John: Yeah, that's great Stewart. And it's not surprising that we'd spend a lot of time in the insurance world on infrastructure debt because a lot of insurance companies have large allocations to infrastructure debt, as do we, because long duration, well protected assets, great space to invest, and that's what got our firm interested in infrastructure equity. So that contracted power plant against which you can do 20 year bonds for your debt book, well, you can also hold the common equity of that asset and you've got a low volatility equity position that's giving you attractive equity returns, but that doesn't move up and down with economic cycles. And so that's really what drives, at Manulife, our big overweight infrastructure equity is that same stability of the underlying, whether that's a wind farm or a solar park or a data center or a toll road.

Stewart: And in your mind, where does infrastructure equity sit in an insurance company portfolio? And in your world, you're dealing with life companies and we have life and P&C in our audience, but for the most part we're focused on the life sector right now. So from your perspective, how does infrastructure equity fit when you've got your GA hat on?

John: Yeah, so the way we build our general account portfolio, if you look at the global life insurance portfolio on average, we're about 85% investment grade debt and about 15% alternative assets, very simplistically. And then within alternative assets, we've got about a 25% allocation to infrastructure equity. And the reason we have that overweight is that we're looking for something with attractive equity returns that are resilient during down cycles. And so what that means is we're still getting our target returns during the global financial crisis, during the Covid shock of 2020, during the inflation rate shocks of 2023. And that's just helpful to the overall book to have at least part of your alternatives still generating nice cashflow and holding up well during times of stress that allows you, as an investor, to be on your front foot into a disrupted market, actively investing, not having to pull back because your portfolio is under pressure.

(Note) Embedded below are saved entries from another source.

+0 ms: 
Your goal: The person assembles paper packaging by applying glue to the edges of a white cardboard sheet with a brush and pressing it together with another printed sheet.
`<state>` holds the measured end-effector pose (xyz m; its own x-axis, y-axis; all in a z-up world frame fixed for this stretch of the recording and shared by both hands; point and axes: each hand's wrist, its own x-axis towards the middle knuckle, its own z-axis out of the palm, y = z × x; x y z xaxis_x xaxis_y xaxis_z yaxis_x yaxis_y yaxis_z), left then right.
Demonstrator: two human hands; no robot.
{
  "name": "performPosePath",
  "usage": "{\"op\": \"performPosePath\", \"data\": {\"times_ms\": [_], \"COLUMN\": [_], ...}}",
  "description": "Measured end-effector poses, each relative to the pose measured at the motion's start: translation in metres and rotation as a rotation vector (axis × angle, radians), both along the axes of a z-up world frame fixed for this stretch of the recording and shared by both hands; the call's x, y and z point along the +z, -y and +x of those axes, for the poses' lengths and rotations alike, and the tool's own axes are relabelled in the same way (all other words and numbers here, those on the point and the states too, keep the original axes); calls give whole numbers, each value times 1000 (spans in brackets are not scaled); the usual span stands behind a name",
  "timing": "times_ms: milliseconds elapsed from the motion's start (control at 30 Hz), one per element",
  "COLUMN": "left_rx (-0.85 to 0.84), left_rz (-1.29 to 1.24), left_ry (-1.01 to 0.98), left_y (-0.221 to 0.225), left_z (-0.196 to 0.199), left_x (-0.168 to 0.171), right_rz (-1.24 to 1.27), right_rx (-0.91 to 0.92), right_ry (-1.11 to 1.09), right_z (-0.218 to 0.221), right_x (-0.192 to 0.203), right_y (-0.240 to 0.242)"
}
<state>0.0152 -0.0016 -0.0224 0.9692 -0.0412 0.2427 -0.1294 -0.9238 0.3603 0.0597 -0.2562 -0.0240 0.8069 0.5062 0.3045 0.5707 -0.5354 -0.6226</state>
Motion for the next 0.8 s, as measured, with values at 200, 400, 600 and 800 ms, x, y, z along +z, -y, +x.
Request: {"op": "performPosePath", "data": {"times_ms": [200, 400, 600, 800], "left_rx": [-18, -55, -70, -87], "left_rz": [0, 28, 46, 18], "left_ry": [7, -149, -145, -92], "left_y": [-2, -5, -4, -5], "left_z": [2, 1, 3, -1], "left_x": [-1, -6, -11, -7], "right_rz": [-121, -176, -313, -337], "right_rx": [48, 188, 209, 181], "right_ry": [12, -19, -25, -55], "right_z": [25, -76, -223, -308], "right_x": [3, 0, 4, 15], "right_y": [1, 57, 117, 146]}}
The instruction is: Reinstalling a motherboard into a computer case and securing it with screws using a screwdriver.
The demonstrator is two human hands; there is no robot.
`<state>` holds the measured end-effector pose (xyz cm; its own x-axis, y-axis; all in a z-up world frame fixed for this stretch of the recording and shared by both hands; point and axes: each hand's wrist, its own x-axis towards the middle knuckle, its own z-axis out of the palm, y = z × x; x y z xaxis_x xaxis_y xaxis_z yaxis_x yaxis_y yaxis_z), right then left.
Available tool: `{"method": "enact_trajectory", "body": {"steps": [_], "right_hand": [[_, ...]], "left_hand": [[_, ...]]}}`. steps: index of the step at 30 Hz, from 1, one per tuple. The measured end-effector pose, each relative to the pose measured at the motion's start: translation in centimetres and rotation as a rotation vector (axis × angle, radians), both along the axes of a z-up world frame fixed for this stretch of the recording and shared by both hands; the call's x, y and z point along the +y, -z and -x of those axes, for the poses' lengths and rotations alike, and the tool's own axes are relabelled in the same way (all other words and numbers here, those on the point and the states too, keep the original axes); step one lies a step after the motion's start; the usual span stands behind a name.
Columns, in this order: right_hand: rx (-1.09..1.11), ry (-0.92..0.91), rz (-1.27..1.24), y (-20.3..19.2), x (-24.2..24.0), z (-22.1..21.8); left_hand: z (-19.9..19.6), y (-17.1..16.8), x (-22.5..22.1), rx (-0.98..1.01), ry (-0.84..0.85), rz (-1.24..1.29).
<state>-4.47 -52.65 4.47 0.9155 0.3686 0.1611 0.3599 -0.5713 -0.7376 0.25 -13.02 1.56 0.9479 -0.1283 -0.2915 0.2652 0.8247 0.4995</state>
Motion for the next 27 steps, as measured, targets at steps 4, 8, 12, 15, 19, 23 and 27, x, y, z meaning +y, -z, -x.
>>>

Stewart: So whenever I talk to somebody in your seat, I try to put on my CIO hat for a minute. So what are the different ways that I can buy infrastructure? And can you talk about the risk return associated with each one of those strategies?

John: Yeah, absolutely, Stewart. So the way that you can play infrastructure equity, I think there are a couple of different directions that investors go. So one is a decision whether you want to participate in a global program or whether you want to be more regional. And for example, at Manulife, we invest very heavily in focused US market strategies because we believe that the United States is the largest opportunity set and it's the one we're most comfortable with. But then we also have part of our program invested in global managers to give us some diversification. So that's one crossroad is do you want to focus on your home market or North America or do you want to go global and maybe some of both is good.

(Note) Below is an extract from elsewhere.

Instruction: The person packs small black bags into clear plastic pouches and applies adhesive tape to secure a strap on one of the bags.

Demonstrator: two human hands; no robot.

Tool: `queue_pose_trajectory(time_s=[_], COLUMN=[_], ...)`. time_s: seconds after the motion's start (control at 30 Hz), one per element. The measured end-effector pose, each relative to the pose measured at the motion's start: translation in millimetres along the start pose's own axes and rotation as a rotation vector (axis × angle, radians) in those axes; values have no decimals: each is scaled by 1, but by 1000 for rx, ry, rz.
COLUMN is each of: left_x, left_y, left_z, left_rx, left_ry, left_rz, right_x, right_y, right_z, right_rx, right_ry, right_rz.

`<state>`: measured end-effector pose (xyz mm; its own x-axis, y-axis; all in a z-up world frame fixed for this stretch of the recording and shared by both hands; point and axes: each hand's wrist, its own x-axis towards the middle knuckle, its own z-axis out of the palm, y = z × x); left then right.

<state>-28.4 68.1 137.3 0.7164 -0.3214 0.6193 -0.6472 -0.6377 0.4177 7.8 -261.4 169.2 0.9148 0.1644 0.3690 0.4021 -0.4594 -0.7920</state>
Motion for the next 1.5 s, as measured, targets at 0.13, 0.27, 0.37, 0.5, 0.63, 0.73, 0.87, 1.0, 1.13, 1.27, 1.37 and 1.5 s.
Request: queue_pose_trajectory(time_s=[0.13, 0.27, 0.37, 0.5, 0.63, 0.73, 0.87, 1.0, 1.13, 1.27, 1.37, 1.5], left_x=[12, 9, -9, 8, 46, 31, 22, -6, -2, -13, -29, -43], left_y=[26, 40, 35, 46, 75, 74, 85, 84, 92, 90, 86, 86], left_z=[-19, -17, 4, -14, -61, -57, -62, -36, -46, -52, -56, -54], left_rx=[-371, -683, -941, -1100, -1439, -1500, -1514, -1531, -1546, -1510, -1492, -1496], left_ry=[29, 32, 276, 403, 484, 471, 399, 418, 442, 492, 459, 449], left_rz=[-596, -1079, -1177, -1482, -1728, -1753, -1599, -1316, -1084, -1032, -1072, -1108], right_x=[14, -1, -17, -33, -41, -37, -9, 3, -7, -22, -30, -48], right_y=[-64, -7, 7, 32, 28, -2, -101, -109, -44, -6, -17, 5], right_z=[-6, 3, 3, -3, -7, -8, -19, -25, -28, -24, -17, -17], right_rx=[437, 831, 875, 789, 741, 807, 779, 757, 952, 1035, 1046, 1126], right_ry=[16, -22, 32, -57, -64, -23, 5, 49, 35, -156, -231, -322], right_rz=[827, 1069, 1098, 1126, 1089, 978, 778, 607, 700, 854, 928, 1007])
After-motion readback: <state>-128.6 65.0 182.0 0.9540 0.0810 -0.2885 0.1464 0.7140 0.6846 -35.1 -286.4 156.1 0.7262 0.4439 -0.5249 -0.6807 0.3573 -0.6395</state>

And then you'll get different levels of risk return. And we've borrowed terms from the real estate industry and we'll talk about core plus value add as levels of risk return. They don't fit perfectly in infrastructure because they really were adopted from equity real estate, but it gives us a framework that maybe allows people to get started on what are we talking with. And so if core in real estate would be fully leased office buildings Class A office in a gateway city, in infrastructure we would talk about core infrastructure being something like a fully-contracted solar park or maybe a regulated utility with fully-regulated rates, cost pass-through of operating costs, and with a similar return for that low-risk profile that you have in that case. Although I think today, we're feeling better about poor infrastructure than we feel about Class A office, for example.

I think then you can go to core plus, which in our program would be maybe a company that has some existing assets, so you get potential downside protection, but maybe they're going to add some more data centers or some more solar parks to the portfolio to give us some growth upside. Or maybe it's a bridge repair program where we're going to take some construction risk and we're going to get paid a premium to track construction and come in before the project has been built. And then the higher risk return would be more value added. And maybe that's going to be taking an infrastructure division that wasn't really so much loved in its previous owner and maybe under independent management can do more. Maybe there's an opportunity where they don't really so much own the assets, but they're developing the assets and selling them to other people. Those can be more value added opportunities.

Stewart: And can we talk a little bit about the last couple of years has seen a real pronounced increase in interest rates, although we've seen a little bit of a pullback of late, how do we contend with the relatively high capital charges associated with this asset class? And I'm referencing regulatory capital charges here.

John: For that one, Stewart, we've developed our overweight in that high capital charge environment where it bears the same capital charges as private equity. And for us, it still makes sense because it's got much less volatility than private equity. So our program can show one quarter of the volatility of public equity and one half the volatility of the infrastructure equity index. So for us, with that low vol, even with the capital charges, it's a good fit. It is carrying the same capital charge as private equity and it has lower volatility, so we do think the charge is higher than it should be. And depending on the jurisdiction, regulators are sympathetic to that. And now and again, we can get some capital charge discounts, but we don't rely on that. That hasn't driven our program growth.

Stewart: And you actually, based on my notes, you have developed the Manulife Infrastructure Investment program. Can you tell me a little bit about how that started and what was your vision when you first started it and how has it changed and evolved over time, as I'm sure that your team has gotten bigger and your invested asset base has gotten bigger too?

John: You're right on, Stewart, and it's been a really great journey. So I joined the firm in 2001 and we have grown infrastructure dramatically since then. And we ran the US infrastructure team. The way I led the team was investing in public debt markets. That could be utility lending in the public bond market, private debt markets, that could be project finance lending in the private placement market, that could be also direct infrastructure equity, which we've been doing for 23 years, and then it also could be investing in infrastructure funds, which we grew after the direct program to give us diversification. And a couple of things are going on there. So one is if you're making 50 year promises selling life insurance, infrastructure's got a lot of good stuff you can buy. So it's a good place to build an infrastructure program because you've got an investor who likes utility bonds, those private placement financings for wind farms and solar parks, but also, the common equity positions that go alongside that, and then the fund offerings.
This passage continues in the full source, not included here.